NRW und Berlin müssen sich nun im Fall Amri Fragen gefallen lassen – sie waren für den Tunesier zuständig. Der CDU-Politiker Stephan Harbarth kritisierte die Aussage von NRW-Innenminister Ralf Jäger (SPD), nach der man im Bezug auf Amri an die Grenzen des Rechtsstaats gegangen sei. „Identitätstäuschung, Sozialbetrug, Drogenhandel, Körperverletzung. Ist der Rechtsstaat wirklich an seine Grenzen gegangen?“ Es sei schwer nachvollziehbar, dass man auf Länderebene dagegen nicht eingeschritten sei. Auch SPD-Politiker Lischka forderte, dass strafrechtliche Delikte bei Gefährdern für eine Untersuchungshaft genutzt werden müssten.

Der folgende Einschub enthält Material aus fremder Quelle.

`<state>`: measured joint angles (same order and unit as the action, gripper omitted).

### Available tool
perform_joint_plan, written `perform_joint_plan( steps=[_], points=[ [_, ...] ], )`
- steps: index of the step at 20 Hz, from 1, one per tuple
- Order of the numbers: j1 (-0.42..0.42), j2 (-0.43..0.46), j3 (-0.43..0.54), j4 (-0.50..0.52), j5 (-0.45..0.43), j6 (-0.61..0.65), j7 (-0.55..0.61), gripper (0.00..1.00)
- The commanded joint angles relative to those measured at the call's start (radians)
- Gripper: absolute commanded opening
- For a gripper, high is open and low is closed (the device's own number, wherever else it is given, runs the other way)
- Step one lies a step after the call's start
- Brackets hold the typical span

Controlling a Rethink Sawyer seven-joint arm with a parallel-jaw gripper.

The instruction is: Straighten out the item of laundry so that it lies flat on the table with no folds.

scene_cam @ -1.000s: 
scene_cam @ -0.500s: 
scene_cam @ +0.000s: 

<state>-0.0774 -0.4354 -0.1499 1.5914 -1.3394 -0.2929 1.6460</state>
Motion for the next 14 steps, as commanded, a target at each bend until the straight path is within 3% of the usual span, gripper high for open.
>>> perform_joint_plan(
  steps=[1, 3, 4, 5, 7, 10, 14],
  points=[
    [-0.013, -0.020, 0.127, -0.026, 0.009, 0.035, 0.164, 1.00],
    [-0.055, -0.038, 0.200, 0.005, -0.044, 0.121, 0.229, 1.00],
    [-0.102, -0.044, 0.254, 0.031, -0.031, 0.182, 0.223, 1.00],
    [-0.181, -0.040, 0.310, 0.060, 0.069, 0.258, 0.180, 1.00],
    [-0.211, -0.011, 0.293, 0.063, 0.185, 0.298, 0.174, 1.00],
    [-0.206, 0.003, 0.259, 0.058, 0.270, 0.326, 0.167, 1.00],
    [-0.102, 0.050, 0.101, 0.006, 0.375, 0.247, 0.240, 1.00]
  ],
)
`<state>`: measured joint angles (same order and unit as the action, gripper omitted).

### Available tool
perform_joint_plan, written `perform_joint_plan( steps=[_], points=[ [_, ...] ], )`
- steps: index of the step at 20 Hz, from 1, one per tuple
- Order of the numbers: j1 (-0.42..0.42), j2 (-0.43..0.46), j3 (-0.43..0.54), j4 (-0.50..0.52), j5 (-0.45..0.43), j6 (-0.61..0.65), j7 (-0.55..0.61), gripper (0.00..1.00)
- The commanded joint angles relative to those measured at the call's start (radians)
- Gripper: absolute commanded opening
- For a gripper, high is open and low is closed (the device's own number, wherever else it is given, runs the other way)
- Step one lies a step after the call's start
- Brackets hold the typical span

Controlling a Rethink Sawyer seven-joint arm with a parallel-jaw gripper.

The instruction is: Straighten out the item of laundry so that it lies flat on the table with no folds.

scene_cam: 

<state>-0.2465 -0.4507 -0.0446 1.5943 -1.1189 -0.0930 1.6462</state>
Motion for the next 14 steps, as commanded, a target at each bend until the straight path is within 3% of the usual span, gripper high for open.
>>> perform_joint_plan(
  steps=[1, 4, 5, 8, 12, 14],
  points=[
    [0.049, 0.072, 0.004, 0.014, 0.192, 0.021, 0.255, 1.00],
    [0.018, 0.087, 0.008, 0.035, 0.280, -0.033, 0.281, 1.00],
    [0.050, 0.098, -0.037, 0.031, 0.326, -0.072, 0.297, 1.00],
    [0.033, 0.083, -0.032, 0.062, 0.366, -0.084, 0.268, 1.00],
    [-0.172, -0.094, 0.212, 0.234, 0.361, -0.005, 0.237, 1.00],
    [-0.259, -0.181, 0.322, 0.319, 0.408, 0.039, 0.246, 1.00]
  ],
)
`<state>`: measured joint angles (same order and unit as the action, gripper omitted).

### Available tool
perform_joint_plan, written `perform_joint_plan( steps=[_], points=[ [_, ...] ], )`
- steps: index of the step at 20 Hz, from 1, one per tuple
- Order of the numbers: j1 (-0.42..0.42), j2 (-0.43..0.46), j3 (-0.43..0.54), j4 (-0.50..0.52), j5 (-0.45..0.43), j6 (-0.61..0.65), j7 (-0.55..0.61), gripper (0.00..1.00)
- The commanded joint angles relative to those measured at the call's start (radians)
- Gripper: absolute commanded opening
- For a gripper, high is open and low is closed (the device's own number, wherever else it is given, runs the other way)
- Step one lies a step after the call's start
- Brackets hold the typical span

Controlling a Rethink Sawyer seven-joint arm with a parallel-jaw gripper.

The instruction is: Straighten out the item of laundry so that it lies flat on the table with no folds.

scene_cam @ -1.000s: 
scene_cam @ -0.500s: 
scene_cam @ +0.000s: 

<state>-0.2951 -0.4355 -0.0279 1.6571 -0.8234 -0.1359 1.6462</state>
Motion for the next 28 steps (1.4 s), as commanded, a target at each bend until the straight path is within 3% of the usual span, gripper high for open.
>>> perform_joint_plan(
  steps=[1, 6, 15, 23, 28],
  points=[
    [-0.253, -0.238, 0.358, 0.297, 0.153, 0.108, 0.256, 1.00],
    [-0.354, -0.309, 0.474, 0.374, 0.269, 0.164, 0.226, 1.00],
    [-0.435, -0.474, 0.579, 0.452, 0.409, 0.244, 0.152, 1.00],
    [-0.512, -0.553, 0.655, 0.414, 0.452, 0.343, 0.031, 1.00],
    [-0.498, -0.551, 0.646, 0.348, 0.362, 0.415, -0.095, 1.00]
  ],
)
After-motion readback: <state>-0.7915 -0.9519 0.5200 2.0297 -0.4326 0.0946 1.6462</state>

Im Mittelpunkt der Kritik stand am Mittwoch außerdem das gemeinsame Terrorabwehrzentrum von Bund und Ländern. Dieses sei geschaffen worden, damit Länder Entscheidungen über Gefährder nicht allein treffen müssten, sagte SPD-Mann Lischka. „Das können wir uns aber sparen, wenn dort nur Zuständigkeiten festgelegt werden.“ Auch die Grünen-Politikerin Irene Mihalic sagte: „Es darf keine organisierte Verantwortungslosigkeit geben.“ Sie sieht auch eine erhebliche Mitverantwortung bei den Behörden des Bundes.